— Так это, значит, вы… — произнес голос, очарование которого заключалось в его невыразимой непринужденности, словно все легко касающиеся ушей слоги, отчетливые, гладкие, новые, выныривали один за другим из какой-то прозрачной жидкости.
Старый Даниэло скользящим жестом снял руку с моего плеча и, неторопливо обойдя мой стул, встал передо мной, не произнося ни слова. Мне показалось, что на мгновение его доброжелательная улыбка стала какой-то натянутой; когда я попытался встать, рука его снова опустилась мне на плечо с такой мягкостью и снисходительностью, какие позволительны лишь человеку, перед которым все ходят по струнке.
Он, казалось, совсем не торопился сесть и, стоя передо мной на фоне теперь уже совсем побледневших окон, как бы играл своим чуть склоненным надо мной странным и длинным силуэтом, не без некоторого самолюбования человека, отдающего себе отчет в своих преимуществах. Черты его лица и взгляд терялись в почти непроницаемой тени, но в напряженной неподвижности его фигуры — кстати, весьма гибкой, которую длинная мантия Совета делала почти элегантной, — было что-то гнетущее. По некоторому едва заметному налету театральности, с которой начинался наш разговор, я почувствовал, что в этих стенах, где утонченные традиции тайной полиции переплетались с опытом крупных процессов (в былые времена немало орсеннских лиц бледнело при одном лишь воспоминании о допросах в Наблюдательном Совете), игра велась вплотную к человеку, почти без запрещенных приемов, и что во время бесед с глазу на глаз самым неприятным зачастую был их слишком конкретный характер.

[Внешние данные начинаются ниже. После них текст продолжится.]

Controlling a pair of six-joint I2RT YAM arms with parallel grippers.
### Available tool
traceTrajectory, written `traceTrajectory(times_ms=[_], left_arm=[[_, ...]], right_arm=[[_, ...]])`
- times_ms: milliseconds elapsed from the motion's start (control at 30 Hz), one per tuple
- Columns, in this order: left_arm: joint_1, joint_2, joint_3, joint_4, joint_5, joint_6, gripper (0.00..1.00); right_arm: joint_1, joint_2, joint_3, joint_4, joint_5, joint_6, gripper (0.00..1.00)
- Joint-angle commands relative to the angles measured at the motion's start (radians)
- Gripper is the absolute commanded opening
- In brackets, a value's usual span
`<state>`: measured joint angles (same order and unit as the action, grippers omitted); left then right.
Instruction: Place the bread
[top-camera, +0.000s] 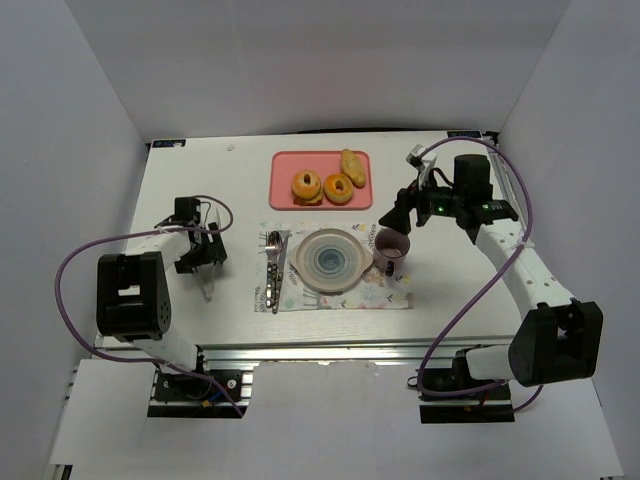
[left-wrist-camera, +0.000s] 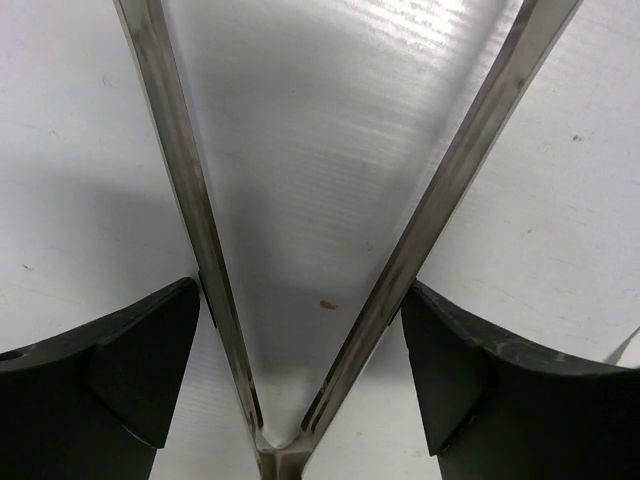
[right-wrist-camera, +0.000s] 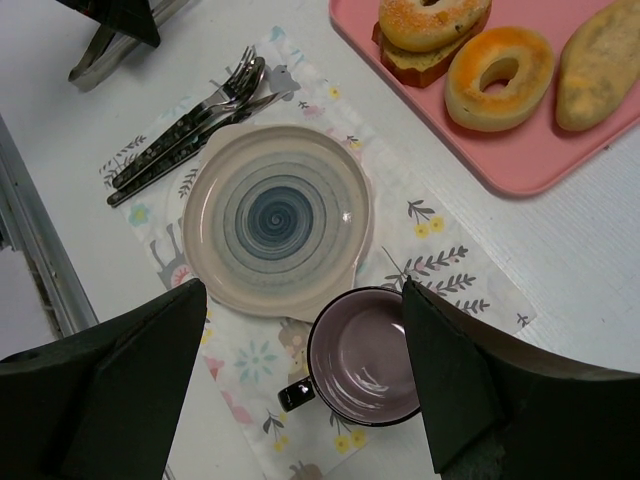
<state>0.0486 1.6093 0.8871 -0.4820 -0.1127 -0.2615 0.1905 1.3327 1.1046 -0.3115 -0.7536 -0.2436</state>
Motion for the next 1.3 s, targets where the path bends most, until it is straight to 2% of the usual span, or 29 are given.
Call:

— Я очень любил вашего отца, Альдо. И уже давно хотел с вами познакомиться…
Когда он садился, свет лампы косо скользнул по его лицу и зацепился за блеснувшую грань знаменитого царственного носа рода Даниэло, настолько резко бросающегося в глаза, что я испытал своего рода шок, как если бы узнал гуляющего по улице короля по его выгравированному на монетах профилю. Вокруг его затуманенных, как бы объятых тяжелой дремотой, но вместе с тем настороженных серых глаз — глаз охотника на диких зверей и в то же время глаз видящего наяву сны мечтателя — витало что-то вроде дымки. У него было лицо человека с тяжелой кровью, человека, полного грубых страстей и полновесных земных аппетитов. Тем не менее складывалось такое впечатление, что какая-то присущая ему горячность все время испепеляет в нем некие тяжкие, лежащие на всем отметины: некую почти изысканность, выглядевшую еще более неестественной оттого, что она была явно неуместной, некую неловкую, почти неуклюжую кротость, печать которой ложится на лицо обращенного в веру наемного солдата, когда за ним после многих лет свирепой войны надолго захлопывается дверь монастыря.
— …Жаль, что это происходит при столь печальных обстоятельствах.
Он резко вскинул голову, посмотрел на меня своими серыми глазами, и я весь напрягся на стуле, но следующие слова изрядно меня озадачили.
— Не смогли найти, как мне сказали, тело капитана Марино. Мы все очень переживали. Он был прекрасным офицером и преданным солдатом.
Голос как бы нашел нужную тональность и стал тоньше, как просунутый в щель ноготь.
— Я знаю, что вы подружились с ним.
— Капитан был человеком прямым, лишенным изъянов. Я его действительно любил и был благодарен ему за то, что он сильно облегчал выполнение моих функций в Адмиралтействе.
— Мне известно, что капитан предпочел бы покоиться в орсеннской земле, — с неожиданной торжественностью продолжал голос. — Он заслужил это право, как никто другой. Прошу вас проследить, когда вы вернетесь в Адмиралтейство, чтобы поиски были продолжены.
Пальцы его нерешительно, скучающе постукивали по столу, и мне даже на какой-то миг показалось, что аудиенция вот-вот закончится. В серых глазах промелькнуло сонное, усталое выражение. Мне вдруг стало как-то очень неуютно.